Mrs. Davis fing zu sprechen an, doch das einzige was ich hören konnte, war das Rauschen meines Blutes. Mein Kopf dröhnte und nervös huschten meine Augen durch den Raum. Mein Herz pochte wie wild und als ich gerade das Gefühl hatte umzukippen, riss mich eine Stimme aus diesem Albtraum. "Jenna.", sprach die mir vertraute und doch fremde Frauenstimme. Ich fand mich in einem Waldstück wieder. Das sanfte Blätterrascheln beruhigte mich sofort.

"Sie könnte niemanden töten! Sie ist dazu ja nicht einmal in der Lage und dann noch jemanden vom Rudel?!", brüllte meine Mutter und augenblicklich war ich wieder im Anwesen der Davis. Ich fühlte mich wie ausgewechselt, denn die vorher so starke Präsenz hatte deutlich abgenommen. Zumindest fühlte es sich so an. "Alice beruhige dich bitte.", sagte Mrs. Davis, wurde aber sofort wieder von meiner Mutter unterbrochen. "Nein ich beruhige mich nicht! Shila schau sie dir doch mal an! Sie hat so starke Verletzungen. Woher willst du wissen, dass sie das Mädchen getötet hat und nicht einfach den fremden Wolf überlebt hat?" Meine Mutter klang so aufgebracht, das sich mein Herz zusammen zog. "Ich war es." Auf Anhieb waren alle still. Die geschockten Blicke meiner Familienmitglieder lagen auf mir, doch meine Augen suchten die von Ethan. Er reagierte kein bisschen darauf. Ich wendete den Blick ab und schaute in das entsetzte Gesicht meiner Mutter. Sie war kreidebleich. "Das kann nicht sein.", stotterte sie  ungläubig. "Ich bin nicht schwach.", sprach ich laut aus und ich spürte selber, dass meine Stimme zitterte. "Ich habe sie getötet, aber nur, weil sie mich töten wollte." Mrs. Davis schaute mich mit einem eiskalten Ausdruck in den Augen an, doch sie ließ mich ausreden. "Sie wollte mich töten, weil sie dachte ich würde Ethan und das Rudel hintergehen. Doch das tat ich nicht! Ich habe jemand unschuldiges beschützt. Jemanden auf der Durchreise. Jemanden der sein Leben noch vor sich hatte." "Woher willst du wissen, dass er es nicht war?", fragte Antonio, doch obwohl sie so bebte klang sie ruhig. "Ich hatte so ein Gefühl-" Ich verstummte, als sich Mrs. Davis stahlharter Blick in meinen Kopf bohrte. Mit einer Handvewegung zeigte sie mir, dass ich fortfahren sollte und das tat ich auch.

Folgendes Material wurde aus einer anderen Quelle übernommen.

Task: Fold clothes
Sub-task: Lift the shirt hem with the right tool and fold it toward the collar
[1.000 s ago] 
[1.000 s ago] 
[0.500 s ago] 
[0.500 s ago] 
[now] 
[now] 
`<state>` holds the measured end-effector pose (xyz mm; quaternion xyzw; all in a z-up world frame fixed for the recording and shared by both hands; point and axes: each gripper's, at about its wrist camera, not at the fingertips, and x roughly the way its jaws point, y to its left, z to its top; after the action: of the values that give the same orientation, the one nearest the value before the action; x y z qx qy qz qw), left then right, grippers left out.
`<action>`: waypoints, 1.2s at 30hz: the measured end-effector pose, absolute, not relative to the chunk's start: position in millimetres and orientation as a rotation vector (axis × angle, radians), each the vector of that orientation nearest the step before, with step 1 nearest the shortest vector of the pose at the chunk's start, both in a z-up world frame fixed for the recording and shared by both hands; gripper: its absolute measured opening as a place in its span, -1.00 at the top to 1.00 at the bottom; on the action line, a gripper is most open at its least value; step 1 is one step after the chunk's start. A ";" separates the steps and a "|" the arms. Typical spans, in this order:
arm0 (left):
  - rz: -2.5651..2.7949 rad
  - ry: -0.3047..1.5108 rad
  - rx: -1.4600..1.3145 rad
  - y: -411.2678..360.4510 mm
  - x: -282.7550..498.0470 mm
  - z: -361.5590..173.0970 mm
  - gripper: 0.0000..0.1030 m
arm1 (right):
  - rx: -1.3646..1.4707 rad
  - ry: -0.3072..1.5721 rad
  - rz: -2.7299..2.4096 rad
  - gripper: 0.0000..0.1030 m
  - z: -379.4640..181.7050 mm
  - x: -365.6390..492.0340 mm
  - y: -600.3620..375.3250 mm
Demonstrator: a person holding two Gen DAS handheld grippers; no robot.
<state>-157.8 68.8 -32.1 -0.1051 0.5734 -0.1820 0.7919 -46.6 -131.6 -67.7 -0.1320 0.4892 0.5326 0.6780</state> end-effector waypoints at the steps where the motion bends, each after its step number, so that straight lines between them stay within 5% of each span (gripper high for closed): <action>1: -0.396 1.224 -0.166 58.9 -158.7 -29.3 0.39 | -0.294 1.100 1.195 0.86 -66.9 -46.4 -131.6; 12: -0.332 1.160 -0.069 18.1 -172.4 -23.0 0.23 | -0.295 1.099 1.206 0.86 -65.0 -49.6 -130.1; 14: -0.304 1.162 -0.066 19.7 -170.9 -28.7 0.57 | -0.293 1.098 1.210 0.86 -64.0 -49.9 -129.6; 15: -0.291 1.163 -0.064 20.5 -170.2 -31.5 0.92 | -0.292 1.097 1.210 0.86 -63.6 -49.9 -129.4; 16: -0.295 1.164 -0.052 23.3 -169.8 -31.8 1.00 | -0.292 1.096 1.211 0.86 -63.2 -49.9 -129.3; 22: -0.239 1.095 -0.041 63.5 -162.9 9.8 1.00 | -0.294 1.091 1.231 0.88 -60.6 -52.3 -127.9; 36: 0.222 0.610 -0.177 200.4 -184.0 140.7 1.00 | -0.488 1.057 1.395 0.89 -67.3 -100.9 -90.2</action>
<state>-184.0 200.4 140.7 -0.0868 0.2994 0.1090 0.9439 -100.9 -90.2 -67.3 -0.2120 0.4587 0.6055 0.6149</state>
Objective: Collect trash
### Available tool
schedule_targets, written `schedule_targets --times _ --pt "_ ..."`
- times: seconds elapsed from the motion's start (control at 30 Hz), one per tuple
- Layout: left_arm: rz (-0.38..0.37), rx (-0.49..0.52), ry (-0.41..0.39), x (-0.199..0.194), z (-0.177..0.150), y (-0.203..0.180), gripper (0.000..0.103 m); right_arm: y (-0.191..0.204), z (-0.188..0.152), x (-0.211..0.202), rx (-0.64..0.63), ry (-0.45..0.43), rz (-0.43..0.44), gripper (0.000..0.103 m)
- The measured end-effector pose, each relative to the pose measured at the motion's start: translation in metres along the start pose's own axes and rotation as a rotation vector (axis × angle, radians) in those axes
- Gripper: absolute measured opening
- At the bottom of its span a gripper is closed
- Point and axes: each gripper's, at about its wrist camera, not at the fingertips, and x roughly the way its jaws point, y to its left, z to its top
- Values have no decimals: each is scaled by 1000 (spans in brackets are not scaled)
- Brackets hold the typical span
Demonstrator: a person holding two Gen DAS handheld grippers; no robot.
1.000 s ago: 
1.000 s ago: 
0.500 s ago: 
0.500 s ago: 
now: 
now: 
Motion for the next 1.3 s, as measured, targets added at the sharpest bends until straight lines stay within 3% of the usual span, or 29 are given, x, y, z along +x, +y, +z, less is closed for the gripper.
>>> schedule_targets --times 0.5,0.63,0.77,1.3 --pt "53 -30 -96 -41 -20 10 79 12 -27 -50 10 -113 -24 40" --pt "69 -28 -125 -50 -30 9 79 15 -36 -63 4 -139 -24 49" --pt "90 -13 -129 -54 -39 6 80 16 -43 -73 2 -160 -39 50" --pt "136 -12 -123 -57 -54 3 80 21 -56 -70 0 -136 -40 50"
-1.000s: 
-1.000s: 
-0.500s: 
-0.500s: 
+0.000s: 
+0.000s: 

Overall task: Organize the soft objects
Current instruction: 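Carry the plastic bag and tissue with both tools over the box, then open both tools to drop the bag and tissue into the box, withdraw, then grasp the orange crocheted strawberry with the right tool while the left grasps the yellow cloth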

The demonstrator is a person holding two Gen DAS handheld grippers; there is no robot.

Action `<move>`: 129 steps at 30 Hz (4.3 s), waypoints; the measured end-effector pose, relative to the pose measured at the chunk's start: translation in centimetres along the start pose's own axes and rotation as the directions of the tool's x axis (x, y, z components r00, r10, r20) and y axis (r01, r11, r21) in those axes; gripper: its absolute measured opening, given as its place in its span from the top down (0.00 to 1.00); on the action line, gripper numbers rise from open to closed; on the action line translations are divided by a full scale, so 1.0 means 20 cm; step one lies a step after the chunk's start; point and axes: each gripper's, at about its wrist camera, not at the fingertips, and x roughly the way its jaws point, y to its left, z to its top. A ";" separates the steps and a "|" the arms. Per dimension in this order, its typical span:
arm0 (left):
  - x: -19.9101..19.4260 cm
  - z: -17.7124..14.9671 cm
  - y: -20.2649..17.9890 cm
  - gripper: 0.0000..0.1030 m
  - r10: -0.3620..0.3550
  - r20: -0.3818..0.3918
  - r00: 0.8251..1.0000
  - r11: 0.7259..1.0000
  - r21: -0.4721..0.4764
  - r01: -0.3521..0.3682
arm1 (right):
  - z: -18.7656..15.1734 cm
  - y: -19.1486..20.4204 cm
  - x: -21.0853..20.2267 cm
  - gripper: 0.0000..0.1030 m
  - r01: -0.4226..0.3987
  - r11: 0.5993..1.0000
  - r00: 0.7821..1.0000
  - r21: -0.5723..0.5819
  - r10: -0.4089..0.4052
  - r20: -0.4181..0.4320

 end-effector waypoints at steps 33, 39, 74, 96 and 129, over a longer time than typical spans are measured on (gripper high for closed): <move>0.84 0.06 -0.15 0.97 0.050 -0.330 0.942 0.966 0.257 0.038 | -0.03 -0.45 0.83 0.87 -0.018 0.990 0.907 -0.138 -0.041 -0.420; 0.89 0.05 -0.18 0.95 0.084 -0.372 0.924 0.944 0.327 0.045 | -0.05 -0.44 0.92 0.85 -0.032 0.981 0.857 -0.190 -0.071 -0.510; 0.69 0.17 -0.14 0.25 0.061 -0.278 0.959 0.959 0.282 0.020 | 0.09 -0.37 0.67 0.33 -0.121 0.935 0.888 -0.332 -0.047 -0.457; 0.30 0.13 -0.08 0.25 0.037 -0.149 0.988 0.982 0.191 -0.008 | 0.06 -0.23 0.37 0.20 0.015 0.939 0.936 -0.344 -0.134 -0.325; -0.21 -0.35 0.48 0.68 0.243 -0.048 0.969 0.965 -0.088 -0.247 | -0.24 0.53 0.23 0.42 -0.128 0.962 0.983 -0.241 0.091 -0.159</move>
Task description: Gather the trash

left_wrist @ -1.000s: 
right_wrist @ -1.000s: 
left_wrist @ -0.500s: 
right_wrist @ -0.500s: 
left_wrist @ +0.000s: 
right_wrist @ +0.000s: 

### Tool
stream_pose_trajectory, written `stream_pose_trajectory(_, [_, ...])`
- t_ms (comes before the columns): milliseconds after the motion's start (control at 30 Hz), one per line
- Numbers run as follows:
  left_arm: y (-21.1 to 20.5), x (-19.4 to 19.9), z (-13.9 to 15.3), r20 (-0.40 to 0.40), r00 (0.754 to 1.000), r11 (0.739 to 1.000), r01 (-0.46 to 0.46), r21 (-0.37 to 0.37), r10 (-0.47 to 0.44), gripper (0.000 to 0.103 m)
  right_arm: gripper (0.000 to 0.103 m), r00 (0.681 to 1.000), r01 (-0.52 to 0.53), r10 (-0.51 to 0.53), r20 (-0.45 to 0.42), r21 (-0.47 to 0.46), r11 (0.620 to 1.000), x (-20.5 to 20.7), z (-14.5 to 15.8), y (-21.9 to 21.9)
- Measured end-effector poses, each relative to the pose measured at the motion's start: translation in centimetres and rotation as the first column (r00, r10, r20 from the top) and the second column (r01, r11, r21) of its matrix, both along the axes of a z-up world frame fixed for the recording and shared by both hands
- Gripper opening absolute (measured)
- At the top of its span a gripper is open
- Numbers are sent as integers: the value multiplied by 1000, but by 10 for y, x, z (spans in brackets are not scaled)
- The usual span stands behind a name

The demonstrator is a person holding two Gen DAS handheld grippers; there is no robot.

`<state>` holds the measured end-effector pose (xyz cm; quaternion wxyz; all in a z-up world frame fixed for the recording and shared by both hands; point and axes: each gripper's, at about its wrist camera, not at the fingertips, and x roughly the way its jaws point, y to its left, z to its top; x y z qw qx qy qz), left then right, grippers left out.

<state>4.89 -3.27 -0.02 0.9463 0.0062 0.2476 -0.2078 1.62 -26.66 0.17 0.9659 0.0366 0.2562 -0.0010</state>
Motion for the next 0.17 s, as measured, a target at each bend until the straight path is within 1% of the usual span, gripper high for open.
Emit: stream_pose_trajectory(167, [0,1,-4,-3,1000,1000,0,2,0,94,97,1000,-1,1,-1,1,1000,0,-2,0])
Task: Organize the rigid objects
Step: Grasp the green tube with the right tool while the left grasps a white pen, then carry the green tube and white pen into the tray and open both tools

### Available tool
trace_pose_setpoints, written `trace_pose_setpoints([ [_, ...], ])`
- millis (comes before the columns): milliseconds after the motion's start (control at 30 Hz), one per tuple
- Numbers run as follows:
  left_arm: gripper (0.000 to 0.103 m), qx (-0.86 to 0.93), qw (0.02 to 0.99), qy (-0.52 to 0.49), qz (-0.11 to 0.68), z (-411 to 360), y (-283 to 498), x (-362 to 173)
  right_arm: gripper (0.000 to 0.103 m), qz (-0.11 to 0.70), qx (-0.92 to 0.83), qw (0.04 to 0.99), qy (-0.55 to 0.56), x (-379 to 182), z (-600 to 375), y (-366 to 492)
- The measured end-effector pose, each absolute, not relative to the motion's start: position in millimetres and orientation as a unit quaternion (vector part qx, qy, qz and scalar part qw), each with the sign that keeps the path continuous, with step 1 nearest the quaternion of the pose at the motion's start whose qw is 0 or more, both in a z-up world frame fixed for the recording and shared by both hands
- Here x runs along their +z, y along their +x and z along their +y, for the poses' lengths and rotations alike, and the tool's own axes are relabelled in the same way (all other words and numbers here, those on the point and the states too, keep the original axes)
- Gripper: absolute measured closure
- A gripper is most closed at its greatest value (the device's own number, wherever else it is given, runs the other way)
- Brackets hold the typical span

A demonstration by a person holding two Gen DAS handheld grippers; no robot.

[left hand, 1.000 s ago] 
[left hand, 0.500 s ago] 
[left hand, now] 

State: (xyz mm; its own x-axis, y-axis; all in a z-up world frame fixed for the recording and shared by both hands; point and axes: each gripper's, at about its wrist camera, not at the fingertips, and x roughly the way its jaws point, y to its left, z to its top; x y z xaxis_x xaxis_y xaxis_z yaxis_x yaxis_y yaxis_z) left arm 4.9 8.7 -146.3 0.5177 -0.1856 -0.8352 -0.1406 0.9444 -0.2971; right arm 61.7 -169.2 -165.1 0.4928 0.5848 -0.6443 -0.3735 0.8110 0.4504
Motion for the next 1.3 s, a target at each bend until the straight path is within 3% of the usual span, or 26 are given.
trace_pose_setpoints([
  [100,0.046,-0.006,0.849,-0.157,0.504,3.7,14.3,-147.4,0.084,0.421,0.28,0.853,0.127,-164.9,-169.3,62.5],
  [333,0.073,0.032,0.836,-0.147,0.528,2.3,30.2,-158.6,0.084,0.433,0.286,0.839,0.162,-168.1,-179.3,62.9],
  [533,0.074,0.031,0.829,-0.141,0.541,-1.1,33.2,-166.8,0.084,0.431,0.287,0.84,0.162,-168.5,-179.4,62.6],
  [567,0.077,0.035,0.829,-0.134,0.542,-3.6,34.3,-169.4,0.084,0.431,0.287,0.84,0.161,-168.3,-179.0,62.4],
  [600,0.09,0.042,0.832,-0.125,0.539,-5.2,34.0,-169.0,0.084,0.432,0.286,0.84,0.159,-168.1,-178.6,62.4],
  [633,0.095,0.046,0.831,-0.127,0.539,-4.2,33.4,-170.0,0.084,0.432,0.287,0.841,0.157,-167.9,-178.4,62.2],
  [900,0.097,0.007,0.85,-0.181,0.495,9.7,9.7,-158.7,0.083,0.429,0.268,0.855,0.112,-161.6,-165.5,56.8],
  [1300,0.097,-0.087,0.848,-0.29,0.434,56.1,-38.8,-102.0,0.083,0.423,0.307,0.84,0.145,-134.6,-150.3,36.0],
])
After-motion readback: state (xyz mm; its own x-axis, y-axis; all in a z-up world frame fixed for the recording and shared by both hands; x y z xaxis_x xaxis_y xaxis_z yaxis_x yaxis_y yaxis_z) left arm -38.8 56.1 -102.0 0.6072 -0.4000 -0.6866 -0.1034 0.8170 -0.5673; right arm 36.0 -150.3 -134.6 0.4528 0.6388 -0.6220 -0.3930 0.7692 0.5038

"Ich wusste, dass er es nicht gewesen sein konnte. Und jetzt hab ich den Beweis, dass er es nicht wahr." Ich zog mein Handy aus meiner Hosentasche und öffnete das Bild des Wolfes von gestern Nacht. Zum Glück hatte ich Lucas darum gebeten, mir das Bild zu schicken. Ich reichte das Handy Mrs. Davis. Ein Anflug von Angst zierte für einen kurzen Moment ihr Gesicht. Jedoch war der Augenblick so kurz, dass ich es mir auch eingebildet haben konnte. Sie legte das Handy zur Seite und durchbohrte mich wieder mit ihren Augen. "Das wird deine jetzige Situation nicht beeinflussen.", sagte sie ernst. "Du hast ein Rudelmitglied getötet!", ihre Stimme bebte und beruhigte sich wieder etwas. "Dir wird die selbe Strafe wiederfahren wie allen anderen. Du wirst verstoßen und musst dich umgehend aus unserem Revier entfernen. Wenn du unser Revier jemals wieder betreten solltest, unterschreibst du damit dein eigenes Todesurteil." Meine Organe zogen sich zusammen und ich spürte, wie die gesunde Färbung mein Gesicht verließ. Mein Mund wurde trocken und erneut rauschte das Blut durch meinen Kopf.